Stacy Langton of the Washington, D.C.-area Fairfax County Public Schools in Virginia, confronted her school board over the presence of two books with sexually explicit content in the library at her son’s high school: Gender Queer and Lawn Boy. She noted that “one book describes [the illegal act of child sexual assault of] a fourth-grade boy performing oral sex on an adult male” while “the other book has detailed illustrations of a man having sex with a boy.”
As a result of concerns surrounding the content schools are teaching to students, several advocacy groups have emerged in an attempt to draw attention to the problem and change the makeup of the bodies that decide what material is taught to students in public schools.
One such endeavor, the 1776 Project PAC, works to elect “school board members nationwide who want to reform our public education system by promoting patriotism and pride in American history” and “abolishing critical race theory and ‘The 1619 Project’ from the public school curriculum.”

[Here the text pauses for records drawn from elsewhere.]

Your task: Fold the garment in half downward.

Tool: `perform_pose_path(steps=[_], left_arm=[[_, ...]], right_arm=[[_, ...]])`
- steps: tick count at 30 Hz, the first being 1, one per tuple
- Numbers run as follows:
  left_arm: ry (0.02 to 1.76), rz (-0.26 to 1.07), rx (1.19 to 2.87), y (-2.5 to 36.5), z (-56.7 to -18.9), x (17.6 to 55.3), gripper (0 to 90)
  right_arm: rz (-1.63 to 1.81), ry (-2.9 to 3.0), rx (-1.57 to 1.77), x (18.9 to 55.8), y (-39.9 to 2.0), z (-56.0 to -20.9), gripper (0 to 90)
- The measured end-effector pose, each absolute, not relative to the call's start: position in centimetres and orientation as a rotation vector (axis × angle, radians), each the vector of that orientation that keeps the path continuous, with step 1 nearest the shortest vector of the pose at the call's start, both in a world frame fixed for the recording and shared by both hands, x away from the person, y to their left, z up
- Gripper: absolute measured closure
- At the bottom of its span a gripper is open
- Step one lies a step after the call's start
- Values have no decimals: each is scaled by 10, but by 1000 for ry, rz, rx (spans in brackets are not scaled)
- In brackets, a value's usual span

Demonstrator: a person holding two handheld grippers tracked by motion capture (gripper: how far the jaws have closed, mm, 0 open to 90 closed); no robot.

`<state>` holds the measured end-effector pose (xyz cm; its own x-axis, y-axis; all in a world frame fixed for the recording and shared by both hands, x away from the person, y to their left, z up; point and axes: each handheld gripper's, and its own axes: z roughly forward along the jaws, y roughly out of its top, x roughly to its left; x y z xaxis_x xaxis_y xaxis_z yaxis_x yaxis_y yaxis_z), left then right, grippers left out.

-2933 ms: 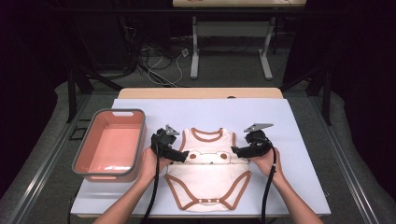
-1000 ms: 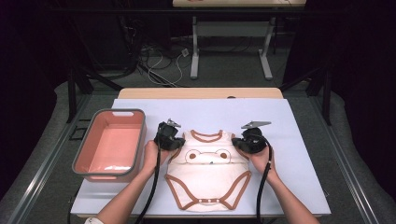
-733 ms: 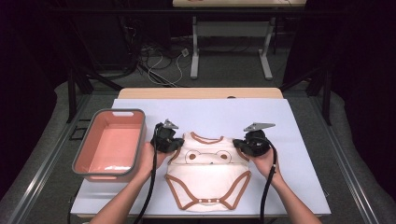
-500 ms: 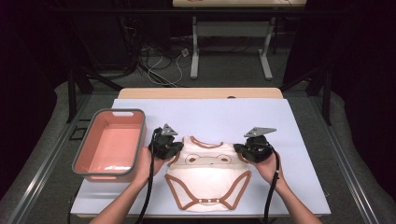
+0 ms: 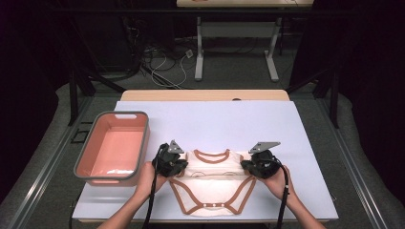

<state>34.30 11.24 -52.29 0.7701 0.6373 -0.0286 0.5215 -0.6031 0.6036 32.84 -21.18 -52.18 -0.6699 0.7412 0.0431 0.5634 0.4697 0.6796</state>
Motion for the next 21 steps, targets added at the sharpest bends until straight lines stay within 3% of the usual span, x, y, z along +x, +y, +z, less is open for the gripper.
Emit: perform_pose_path(steps=[10,21], left_arm=[[852,245,2422,109,-538,339,794],[860,260,2402,113,-543,340,665]], right_arm=[[889,2545,1145,327,-208,-540,822],[895,2535,1132,329,-209,-546,769]])
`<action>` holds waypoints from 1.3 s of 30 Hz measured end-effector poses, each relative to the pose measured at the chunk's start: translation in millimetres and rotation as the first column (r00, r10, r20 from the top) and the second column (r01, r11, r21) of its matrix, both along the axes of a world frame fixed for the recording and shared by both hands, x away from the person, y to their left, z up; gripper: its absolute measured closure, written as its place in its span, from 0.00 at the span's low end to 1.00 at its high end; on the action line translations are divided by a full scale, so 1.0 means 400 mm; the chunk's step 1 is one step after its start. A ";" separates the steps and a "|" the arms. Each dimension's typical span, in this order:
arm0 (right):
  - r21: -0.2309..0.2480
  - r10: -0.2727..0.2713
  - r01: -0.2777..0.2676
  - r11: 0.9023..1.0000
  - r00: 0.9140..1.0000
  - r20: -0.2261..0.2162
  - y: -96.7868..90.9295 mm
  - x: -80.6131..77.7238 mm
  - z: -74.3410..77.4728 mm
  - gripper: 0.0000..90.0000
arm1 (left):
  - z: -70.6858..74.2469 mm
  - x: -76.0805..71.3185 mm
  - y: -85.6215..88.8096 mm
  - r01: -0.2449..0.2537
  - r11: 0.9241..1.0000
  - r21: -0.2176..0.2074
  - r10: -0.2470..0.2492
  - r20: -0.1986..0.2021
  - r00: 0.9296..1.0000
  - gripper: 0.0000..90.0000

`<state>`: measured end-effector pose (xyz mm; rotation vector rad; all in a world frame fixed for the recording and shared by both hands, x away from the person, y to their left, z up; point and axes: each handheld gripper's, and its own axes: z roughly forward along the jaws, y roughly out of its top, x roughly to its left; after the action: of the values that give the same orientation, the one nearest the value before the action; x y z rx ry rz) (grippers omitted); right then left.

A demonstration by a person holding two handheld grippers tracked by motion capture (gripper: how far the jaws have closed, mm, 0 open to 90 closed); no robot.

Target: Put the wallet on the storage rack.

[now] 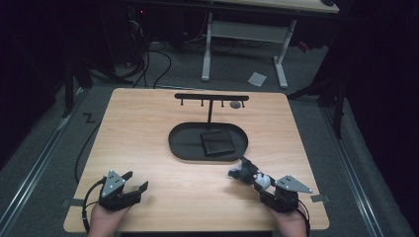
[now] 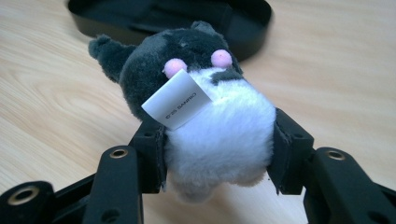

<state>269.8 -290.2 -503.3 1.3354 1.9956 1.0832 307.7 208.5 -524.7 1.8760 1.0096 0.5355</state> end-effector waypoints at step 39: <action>-0.291 0.030 -0.171 0.941 0.901 -0.434 0.024 0.103 0.030 0.20 | -0.010 -0.014 0.013 0.018 1.000 -0.006 -0.018 -0.017 1.000 0.34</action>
<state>311.0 -280.6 -491.4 1.3816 2.4529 0.4895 302.1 213.7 -528.7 1.8860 1.0038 0.5062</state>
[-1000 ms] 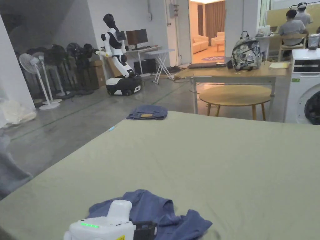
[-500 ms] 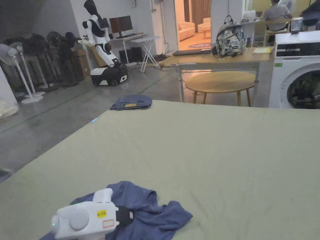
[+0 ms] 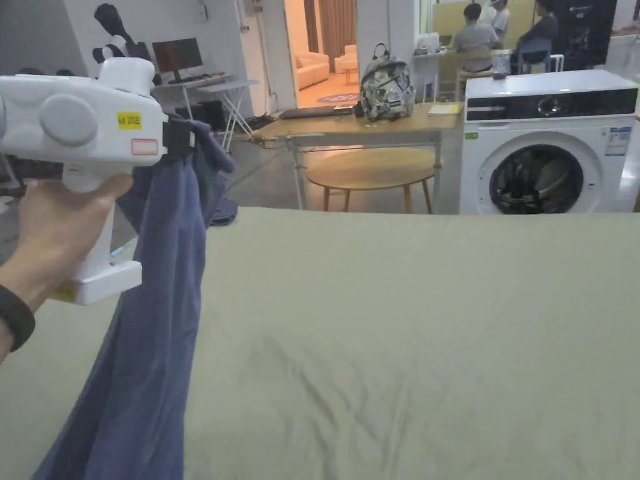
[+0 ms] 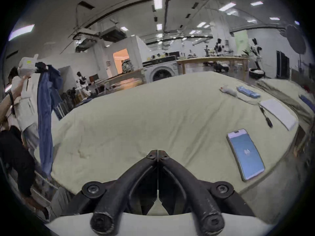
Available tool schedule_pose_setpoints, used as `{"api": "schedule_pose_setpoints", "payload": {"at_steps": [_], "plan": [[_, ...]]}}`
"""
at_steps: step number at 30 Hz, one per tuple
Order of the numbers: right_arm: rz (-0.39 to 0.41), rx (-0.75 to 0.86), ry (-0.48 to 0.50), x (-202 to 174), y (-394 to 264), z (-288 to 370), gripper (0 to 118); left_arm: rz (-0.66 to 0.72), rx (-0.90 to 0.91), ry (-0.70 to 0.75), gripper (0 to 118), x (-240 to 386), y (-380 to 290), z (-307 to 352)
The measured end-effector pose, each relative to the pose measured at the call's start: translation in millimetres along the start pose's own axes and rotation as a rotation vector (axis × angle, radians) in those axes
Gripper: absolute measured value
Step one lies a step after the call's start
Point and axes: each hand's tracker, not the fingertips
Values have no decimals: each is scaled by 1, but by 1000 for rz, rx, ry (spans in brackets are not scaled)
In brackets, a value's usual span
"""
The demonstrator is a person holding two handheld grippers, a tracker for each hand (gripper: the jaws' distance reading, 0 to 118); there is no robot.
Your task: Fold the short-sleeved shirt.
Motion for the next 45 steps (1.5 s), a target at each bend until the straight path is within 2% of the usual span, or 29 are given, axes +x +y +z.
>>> {"api": "schedule_pose_setpoints", "payload": {"at_steps": [2,4,6,7,12,14,16,18,20,21,22,23,26,30,31,33,34,36,38,39,42,43,45], "plan": [[-33,6,-19,9,-3,6,0,21,-13,-115,1,45,-24,-22],[-59,9,-35,17,-4,11,0,111,-127,-246,1,94,-70,-47],[-74,14,-53,24,-4,17,0,170,-297,-443,1,157,-129,-82],[-80,21,-61,27,-4,19,0,193,-292,-480,1,186,-157,-91],[-131,30,-92,37,-6,21,0,349,-439,-842,0,367,-260,-58],[-138,23,-100,35,-7,22,0,336,-544,-937,1,429,-291,-35],[-136,24,-102,33,-7,26,0,208,-609,-1060,1,479,-313,-13],[-111,21,-105,30,-6,29,0,177,-606,-1126,1,505,-324,13],[-72,22,-115,27,-3,32,0,139,-597,-1124,5,506,-318,42],[-60,23,-113,25,-2,33,0,111,-592,-1105,17,503,-315,47],[-54,23,-107,24,-1,33,0,87,-541,-1091,37,494,-312,51],[-52,23,-100,23,1,33,0,58,-515,-1079,47,479,-305,54],[-26,34,-70,15,9,32,0,76,-384,-974,48,416,-284,68],[42,60,-15,-2,27,27,0,95,-170,-727,48,303,-257,103],[64,67,-2,-8,32,25,0,106,-130,-666,44,275,-254,113],[95,76,24,-18,40,21,0,130,-40,-540,3,225,-249,139],[101,80,38,-23,44,19,0,122,-14,-494,0,209,-248,150],[116,83,62,-32,50,16,0,114,28,-337,0,179,-248,170],[128,88,78,-38,52,15,0,152,-16,-347,0,149,-252,180],[133,91,87,-41,53,14,0,183,8,-287,0,140,-256,180],[141,96,96,-47,53,10,0,199,-77,-249,0,116,-261,177],[141,91,98,-47,54,9,0,192,-44,-252,0,115,-261,171],[136,83,104,-47,53,8,0,211,-136,-267,0,109,-257,157]]}}
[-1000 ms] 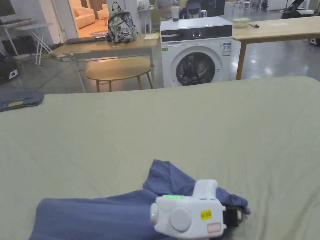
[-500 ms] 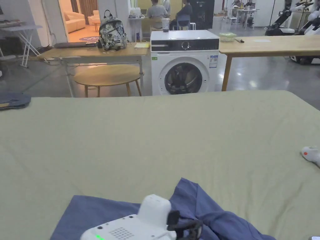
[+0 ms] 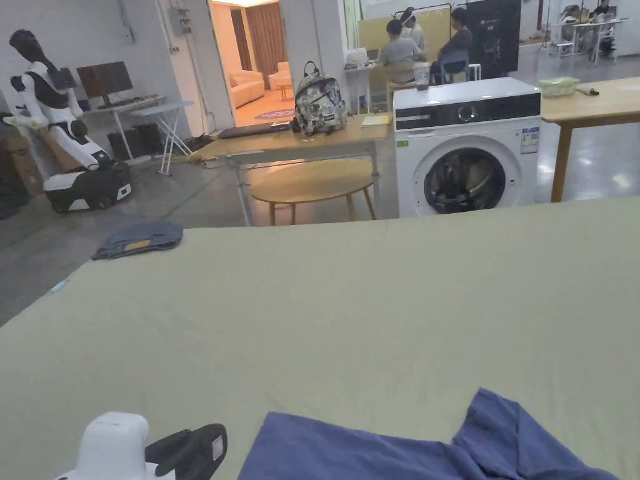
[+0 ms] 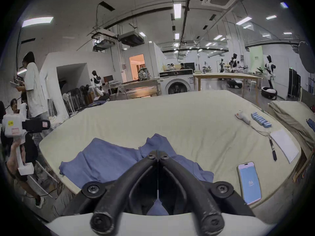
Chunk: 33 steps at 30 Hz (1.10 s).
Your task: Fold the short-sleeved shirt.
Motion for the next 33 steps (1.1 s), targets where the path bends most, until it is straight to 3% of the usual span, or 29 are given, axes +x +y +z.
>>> {"api": "schedule_pose_setpoints", "payload": {"at_steps": [3,5,7,8,12,19,21,23,26,27,29,33], "plan": [[3,-19,-10,2,-5,-1,0,-4,-7,-29,0,-5,13,-30],[3,-32,-20,5,-10,-2,0,-10,-122,-29,2,-11,24,-66],[-2,-46,-21,11,-15,-3,0,-25,-248,-49,36,-24,28,-111],[-7,-52,-25,15,-18,-4,0,-20,-286,-69,44,-30,28,-139],[-33,-93,-63,30,-29,-9,0,47,-430,-3,48,-46,24,-233],[-72,-147,-153,59,-43,-8,0,170,-545,23,47,-78,-13,-308],[-76,-169,-185,64,-45,-9,0,66,-576,47,32,-66,-19,-315],[-78,-176,-193,66,-46,-9,0,-41,-566,86,0,-64,-19,-322],[-101,-185,-200,65,-48,-6,0,-12,-599,43,0,-47,-17,-321],[-124,-193,-203,65,-49,-5,13,-43,-612,84,0,-44,-18,-324],[-196,-252,-209,63,-52,-8,62,-84,-619,95,0,-40,-21,-327],[-343,-293,-231,68,-73,-27,66,-63,-626,97,0,-43,-16,-325]]}}
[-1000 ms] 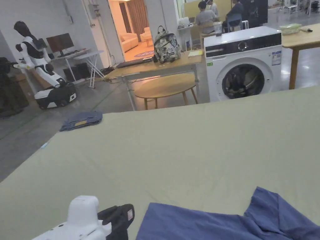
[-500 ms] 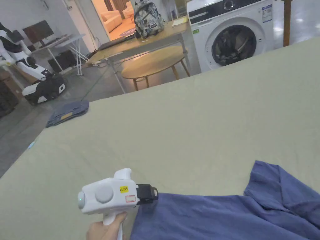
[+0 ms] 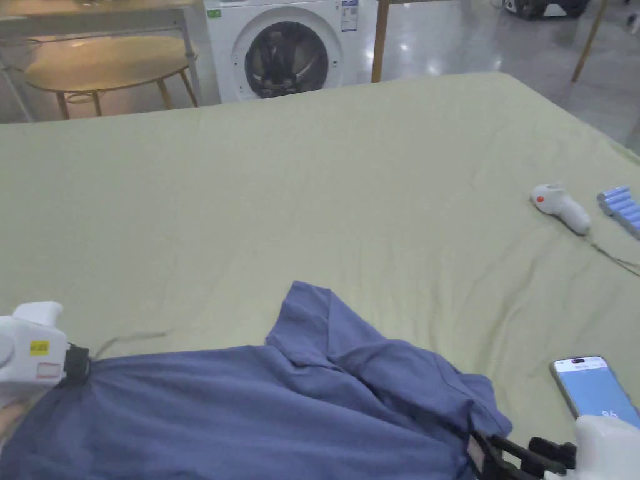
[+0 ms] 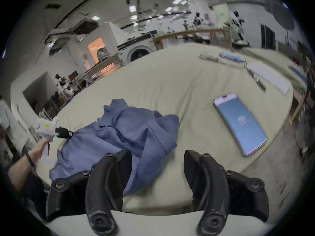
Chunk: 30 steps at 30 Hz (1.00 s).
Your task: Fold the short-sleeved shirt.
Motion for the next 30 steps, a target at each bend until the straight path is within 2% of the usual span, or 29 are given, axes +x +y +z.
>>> {"api": "schedule_pose_setpoints", "payload": {"at_steps": [2,3,5,7,9,11,13,16,20,24,28,30], "plan": [[-87,-45,33,5,-1,-20,65,10,-1,-9,0,4,-5,8],[-122,-87,45,7,-1,-32,56,19,0,-17,0,3,-6,9],[-167,-120,52,11,-5,-49,10,37,4,-34,0,0,-8,12],[-222,-132,67,13,-10,-59,7,72,22,-64,0,-3,-13,15],[-197,-102,68,11,-11,-46,6,102,79,-109,0,-11,-18,27],[-134,-70,77,6,-1,-32,6,58,203,-88,0,-10,-27,64],[-98,-4,136,-2,11,-11,6,66,334,-148,0,-20,-32,113],[7,68,180,-24,37,12,6,88,497,-199,0,-27,-45,200],[86,200,238,-46,81,45,6,45,703,-161,0,-41,-58,304],[170,313,281,-69,137,76,6,84,866,-167,0,-62,-63,369],[242,424,296,-95,191,98,5,24,960,-81,0,-73,-54,412],[277,472,305,-112,217,109,5,56,1012,-84,0,-72,-47,432]]}}
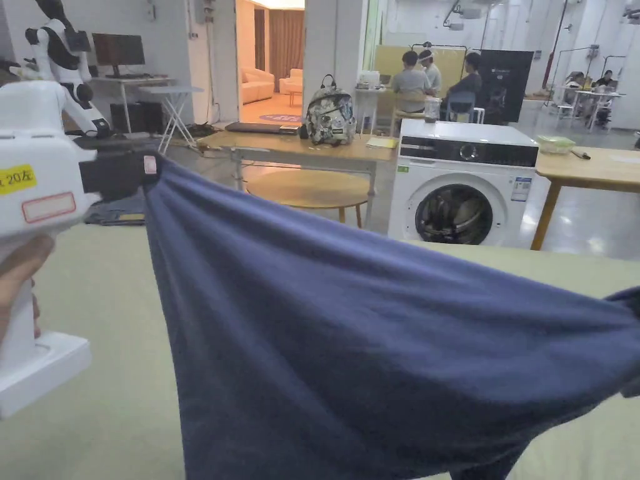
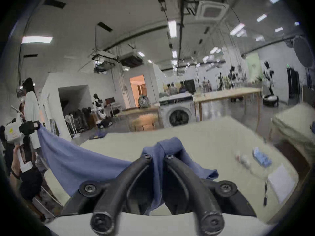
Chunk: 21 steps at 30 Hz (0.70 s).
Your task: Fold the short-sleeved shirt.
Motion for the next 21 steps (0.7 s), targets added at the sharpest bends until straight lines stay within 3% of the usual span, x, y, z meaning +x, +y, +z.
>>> {"api": "schedule_pose_setpoints", "payload": {"at_steps": [5,10,14,21], "plan": [[72,72,-26,-17,67,-28,5,-17,60,16,0,14,35,-11],[85,101,-36,-15,112,-76,5,-40,75,47,0,18,58,-53],[156,112,-87,-16,131,-116,5,-45,84,63,0,3,64,-99],[151,91,-123,-7,156,-185,5,21,32,72,0,5,55,-154]]}}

While the list of endorsed candidates on the 1776 Project PAC’s website does not include the Central Bucks School District, several of the group’s preferred candidates running for school board seats in other Pennsylvania districts during the same election cycle won their races. The organization has also seen several of its preferred candidates secure victory in their races in the major states of Texas and Florida ahead of the 2022 general election and more than 100 of its endorsed candidates win in the November 2022 general election.